━━━━━ ENTRIES PROVIDED
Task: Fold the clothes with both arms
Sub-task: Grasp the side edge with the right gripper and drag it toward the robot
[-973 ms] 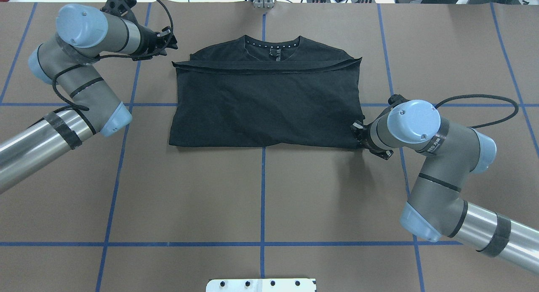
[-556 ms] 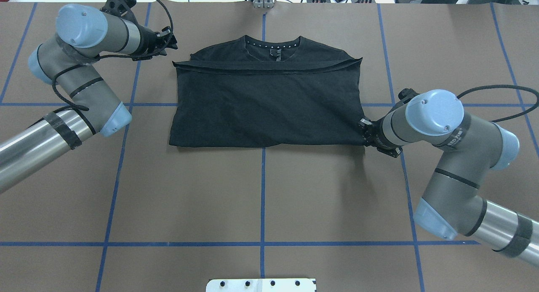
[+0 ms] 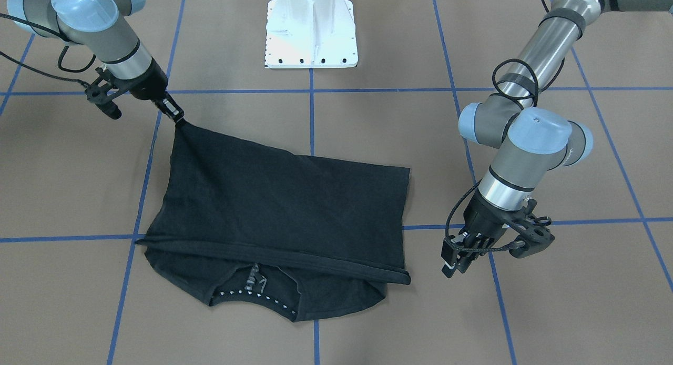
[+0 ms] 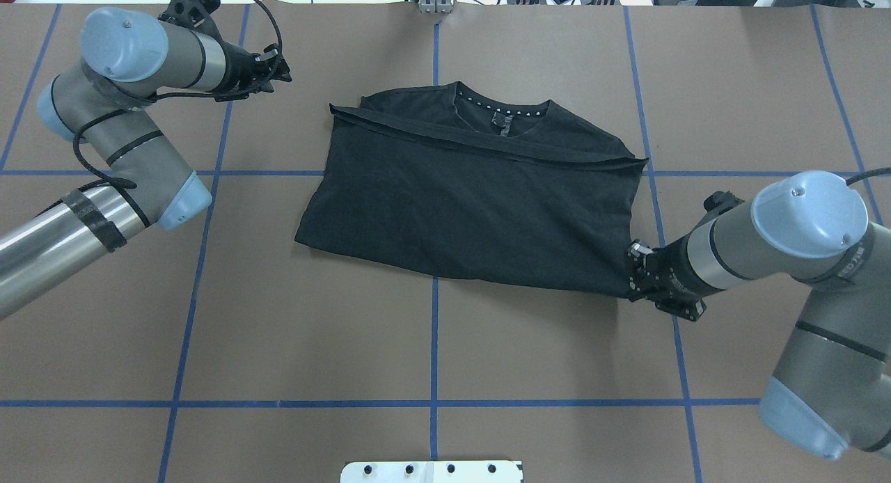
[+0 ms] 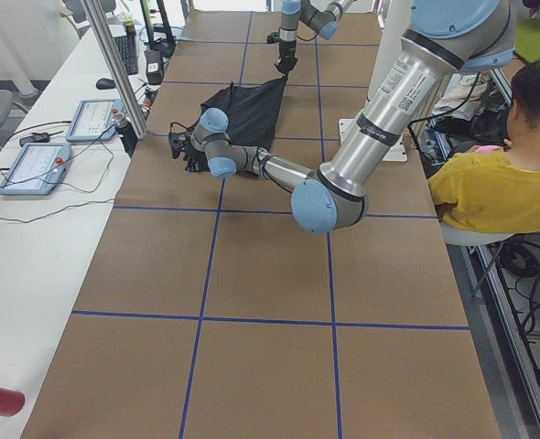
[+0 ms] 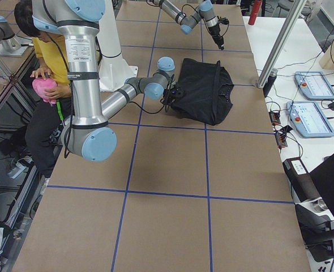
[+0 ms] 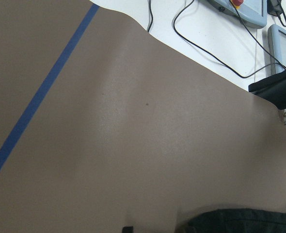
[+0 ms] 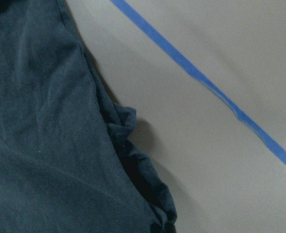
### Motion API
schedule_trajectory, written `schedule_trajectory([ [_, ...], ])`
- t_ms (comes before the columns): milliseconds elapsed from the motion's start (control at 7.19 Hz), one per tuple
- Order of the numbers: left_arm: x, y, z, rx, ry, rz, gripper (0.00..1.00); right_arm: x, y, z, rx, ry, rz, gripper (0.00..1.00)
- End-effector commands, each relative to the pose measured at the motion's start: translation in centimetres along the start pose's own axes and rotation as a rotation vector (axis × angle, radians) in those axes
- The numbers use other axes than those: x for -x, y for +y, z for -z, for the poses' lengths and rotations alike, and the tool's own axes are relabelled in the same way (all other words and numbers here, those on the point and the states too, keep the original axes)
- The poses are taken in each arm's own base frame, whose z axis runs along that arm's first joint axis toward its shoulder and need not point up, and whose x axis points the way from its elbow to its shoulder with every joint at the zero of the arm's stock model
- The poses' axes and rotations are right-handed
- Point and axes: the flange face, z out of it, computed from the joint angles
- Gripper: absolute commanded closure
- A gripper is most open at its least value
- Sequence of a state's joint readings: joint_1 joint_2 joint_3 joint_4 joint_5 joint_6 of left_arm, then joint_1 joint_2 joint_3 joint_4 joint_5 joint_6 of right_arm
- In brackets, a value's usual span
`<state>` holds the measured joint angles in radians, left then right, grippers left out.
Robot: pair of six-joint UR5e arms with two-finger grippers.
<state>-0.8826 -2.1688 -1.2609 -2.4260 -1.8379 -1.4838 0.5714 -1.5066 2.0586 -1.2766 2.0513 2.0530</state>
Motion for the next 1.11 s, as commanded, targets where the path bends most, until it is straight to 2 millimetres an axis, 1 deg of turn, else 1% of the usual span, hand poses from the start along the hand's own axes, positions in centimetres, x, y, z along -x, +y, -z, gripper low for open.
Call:
schedule_trajectory([
  [0, -1.2, 0.9, 2.0, 0.036, 0.031, -0.006, 0.55, -3.1, 7.8, -1.1, 0.174, 0.111, -0.037, 1.0],
  [139, -2.0, 1.3, 3.0, 0.065, 0.056, -0.008, 0.55, -4.4, 10.5, -2.0, 0.247, 0.182, -0.036, 1.0],
  [278, -2.9, 1.7, 4.0, 0.087, 0.081, -0.01, 0.54, -5.4, 13.1, -2.3, 0.28, 0.212, -0.046, 1.0],
  [417, -2.9, 2.4, 5.2, 0.096, 0.095, -0.008, 0.54, -6.4, 14.6, -2.7, 0.3, 0.239, -0.025, 1.0],
  [556, -2.7, 3.2, 6.7, 0.125, 0.115, 0.015, 0.54, -7.3, 16.1, -3.1, 0.315, 0.259, -0.002, 0.42],
  [695, -3.0, 4.6, 8.3, 0.163, 0.142, 0.048, 0.52, -7.8, 17.0, -3.4, 0.32, 0.276, -0.021, 0.0],
  [834, -2.6, 7.7, 9.8, 0.202, 0.155, 0.054, 0.5, -7.6, 17.1, -3.2, 0.325, 0.273, -0.021, 0.0],
  [973, -2.7, 11.0, 10.8, 0.241, 0.125, 0.085, 0.47, -6.2, 16.0, -1.0, 0.331, 0.223, -0.035, 0.0],
])
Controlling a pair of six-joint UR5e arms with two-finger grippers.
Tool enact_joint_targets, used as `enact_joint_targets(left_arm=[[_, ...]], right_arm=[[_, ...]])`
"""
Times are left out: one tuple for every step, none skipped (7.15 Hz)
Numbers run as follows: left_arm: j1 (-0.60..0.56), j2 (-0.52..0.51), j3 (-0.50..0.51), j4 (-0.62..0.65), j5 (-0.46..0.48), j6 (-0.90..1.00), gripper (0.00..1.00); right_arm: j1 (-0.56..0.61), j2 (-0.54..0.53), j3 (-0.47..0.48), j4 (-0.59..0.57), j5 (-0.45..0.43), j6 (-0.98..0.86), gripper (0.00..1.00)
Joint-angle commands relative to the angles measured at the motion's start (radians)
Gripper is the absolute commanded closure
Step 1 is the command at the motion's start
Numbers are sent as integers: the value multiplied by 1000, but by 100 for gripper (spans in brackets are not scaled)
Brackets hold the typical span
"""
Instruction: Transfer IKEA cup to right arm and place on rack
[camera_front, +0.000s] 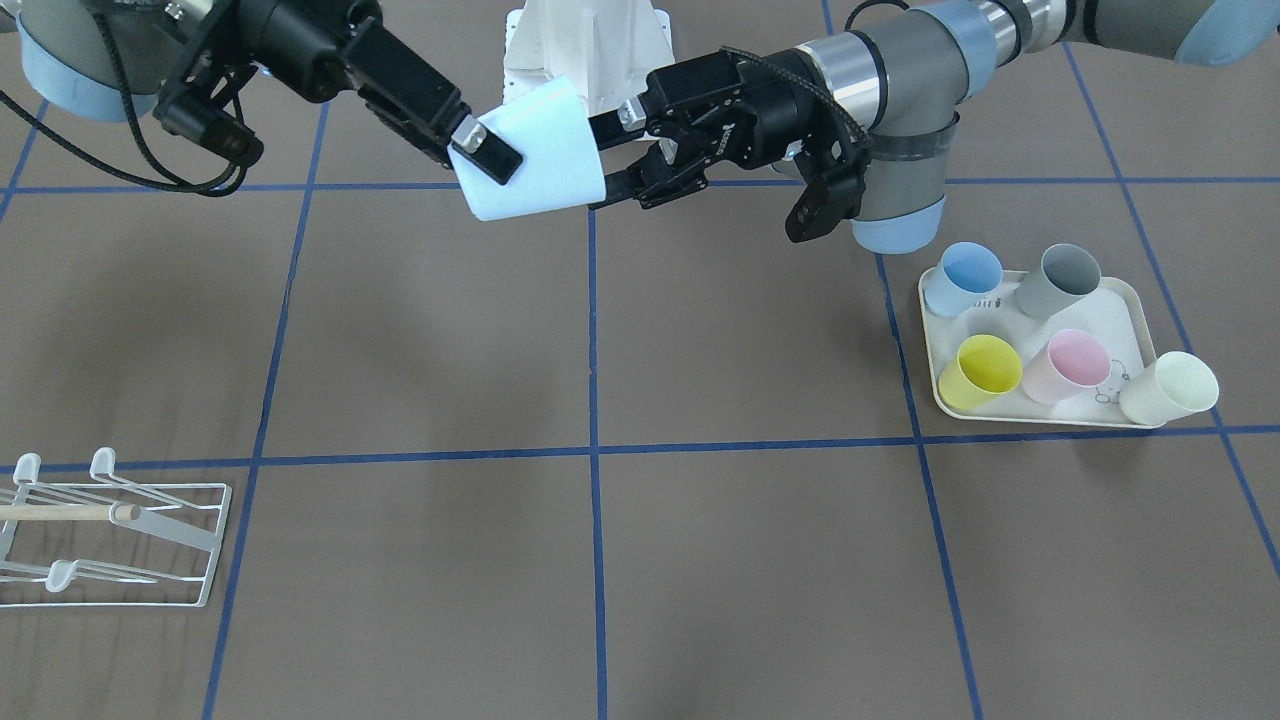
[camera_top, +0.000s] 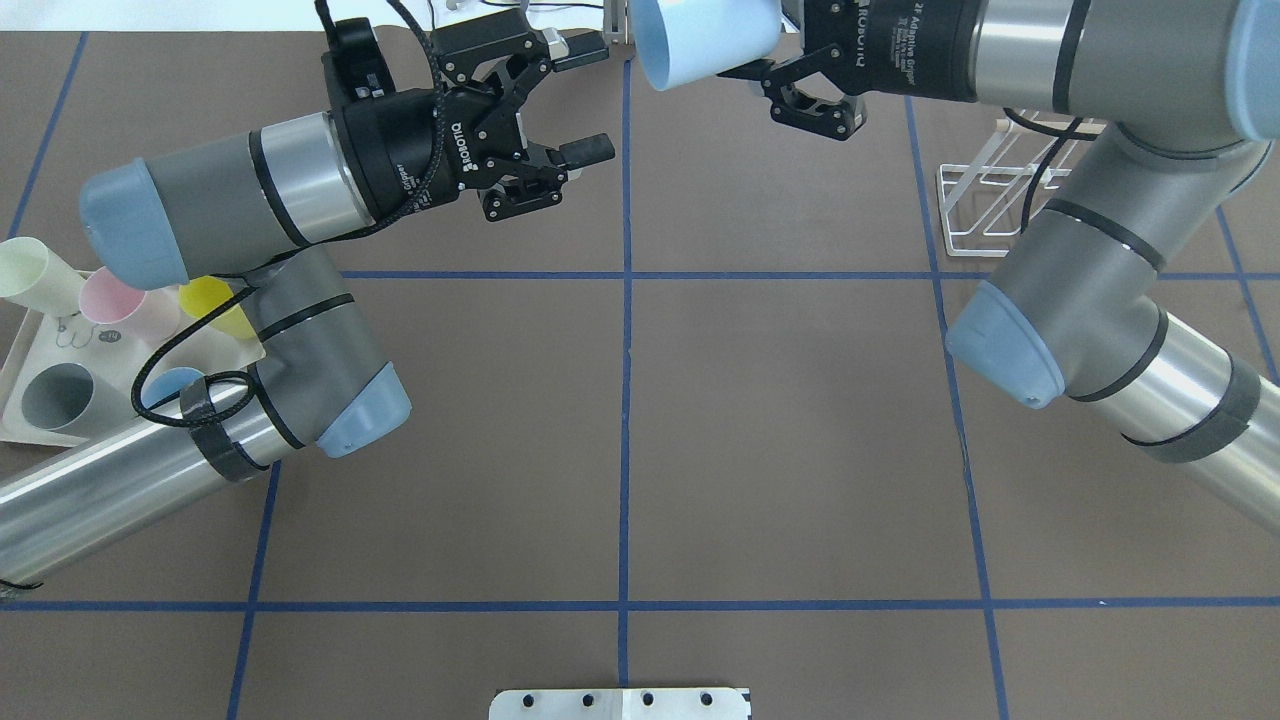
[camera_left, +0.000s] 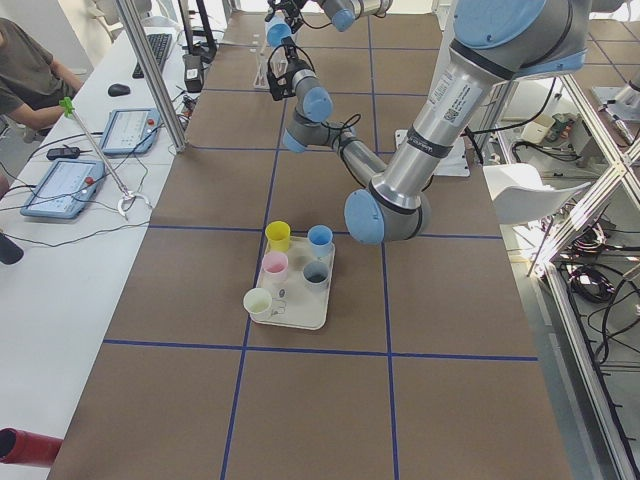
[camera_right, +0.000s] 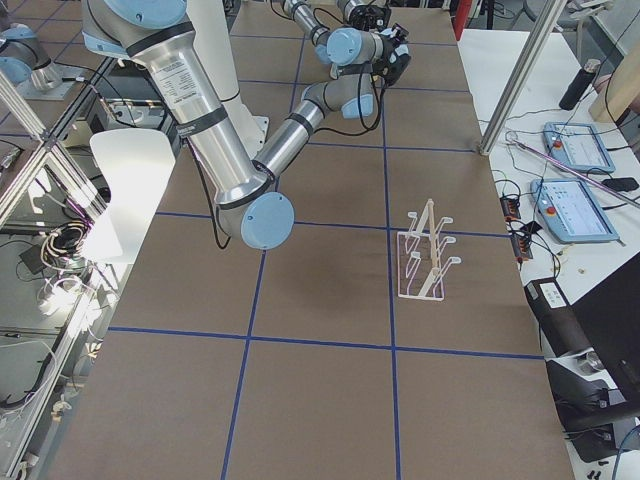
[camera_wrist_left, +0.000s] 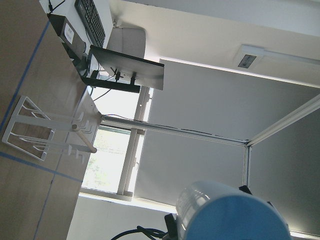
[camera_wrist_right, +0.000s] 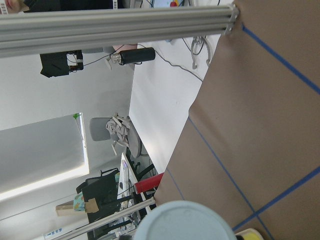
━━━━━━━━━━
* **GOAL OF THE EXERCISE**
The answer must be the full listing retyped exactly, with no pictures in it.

* **COMPLETED TASK**
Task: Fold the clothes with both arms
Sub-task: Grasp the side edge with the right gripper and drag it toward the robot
[-973 ms] 
[-556 ms] 
[+0 ms] 
[+0 ms] 
[+0 ms] 
[+0 ms] 
[+0 ms] 
[+0 ms] 
### Motion API
schedule_trajectory, written `schedule_trajectory([ [_, ...], ])`
- t_ms (comes before the columns): milliseconds elapsed from the motion's start (control at 7.19 Hz), one per tuple
- Order of the numbers: left_arm: x, y, z, rx, ry, rz, gripper (0.00..1.00); right_arm: x, y, z, rx, ry, rz, gripper (0.00..1.00)
- End-effector commands, each relative to the pose measured at the motion's start: translation in centimetres along the start pose's own axes and rotation as a rotation vector (axis × angle, radians) in those axes
- The numbers use other axes than those: x for -x, y for +y, z for -z, for the poses' lengths and rotations alike, and the tool's own axes are relabelled in the same way (all other words and numbers here, those on the point and the states too, keep the original axes)
- The poses are taken in each arm's own base frame, whose z axis runs along that arm's first joint axis toward its shoulder and need not point up, and whose x axis points the way from its elbow to its shoulder with every joint at the zero of the arm's stock model
- The poses' axes and rotations are right-handed
- Point and axes: the flange face, z out of it, computed from the joint angles
- Gripper: absolute commanded closure
- A gripper is most open at its least value
- Sequence of a state's joint readings: joint_1 joint_2 joint_3 joint_4 joint_5 joint_6 of left_arm, then joint_1 joint_2 joint_3 joint_4 joint_5 joint_6 of right_arm
- In brackets, a value's usual span
`<state>` holds the measured joint angles in radians, left then right, grippers left out.
Robot: pair of six-joint UR5e arms with two-finger grippers.
<state>-0.8826 -2.1688 -1.2609 -2.4260 -1.8379 -1.4838 0.5714 -1.5066 2.0586 -1.2766 2.0513 2.0530</state>
Motion for the next 1.11 s, as commanded, targets where the path bends most, until it is straight to 2 millimetres an axis, 1 deg of turn, else 1% of the usual span, hand poses from the start along the hand's own axes, positions in centimetres, x, y, z along -x, +y, -z, gripper low for open.
Call:
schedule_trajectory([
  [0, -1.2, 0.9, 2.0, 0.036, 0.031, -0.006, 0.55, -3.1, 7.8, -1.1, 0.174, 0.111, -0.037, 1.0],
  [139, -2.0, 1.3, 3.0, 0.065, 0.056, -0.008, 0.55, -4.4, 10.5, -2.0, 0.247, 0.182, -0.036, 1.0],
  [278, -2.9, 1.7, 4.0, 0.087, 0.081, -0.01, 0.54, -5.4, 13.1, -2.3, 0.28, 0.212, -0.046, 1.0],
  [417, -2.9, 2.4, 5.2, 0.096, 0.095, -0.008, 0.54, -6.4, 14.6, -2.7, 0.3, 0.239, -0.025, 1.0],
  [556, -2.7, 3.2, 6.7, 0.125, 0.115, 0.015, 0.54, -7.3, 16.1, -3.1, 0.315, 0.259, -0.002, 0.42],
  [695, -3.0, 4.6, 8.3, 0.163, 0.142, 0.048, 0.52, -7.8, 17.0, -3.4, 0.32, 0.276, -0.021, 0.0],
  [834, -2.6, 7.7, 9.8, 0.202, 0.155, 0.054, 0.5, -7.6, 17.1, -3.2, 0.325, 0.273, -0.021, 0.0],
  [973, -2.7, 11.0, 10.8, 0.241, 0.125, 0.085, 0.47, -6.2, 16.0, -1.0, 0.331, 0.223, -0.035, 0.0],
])
Controlling a pair of six-joint UR5e arms with two-finger grippers.
Tool enact_joint_targets, used as `enact_joint_targets(left_arm=[[_, ...]], right_arm=[[_, ...]])`
"""
Times are left out: one tuple for every step, none skipped (7.15 Hz)
Numbers run as follows: left_arm: j1 (-0.60..0.56), j2 (-0.52..0.51), j3 (-0.50..0.51), j4 (-0.62..0.65), j5 (-0.46..0.48), j6 (-0.90..1.00), gripper (0.00..1.00); right_arm: j1 (-0.56..0.61), j2 (-0.54..0.53), j3 (-0.47..0.48), j4 (-0.59..0.57), j5 (-0.45..0.43), j6 (-0.98..0.86), gripper (0.00..1.00)
Joint-angle commands relative to the angles measured at the motion's start (radians)
Gripper is the absolute commanded closure
Step 1 is the command at the motion's start
Numbers are sent as integers: the value multiplied by 1000, but by 100 for gripper (spans in brackets are not scaled)
Brackets hold the typical span
"""
Instruction: Transfer IKEA cup to right arm and place on rack
[camera_front, +0.000s] 
[camera_top, +0.000s] 
[camera_left, +0.000s] 
[camera_right, +0.000s] 
[camera_wrist_left, +0.000s] 
[camera_wrist_right, +0.000s] 

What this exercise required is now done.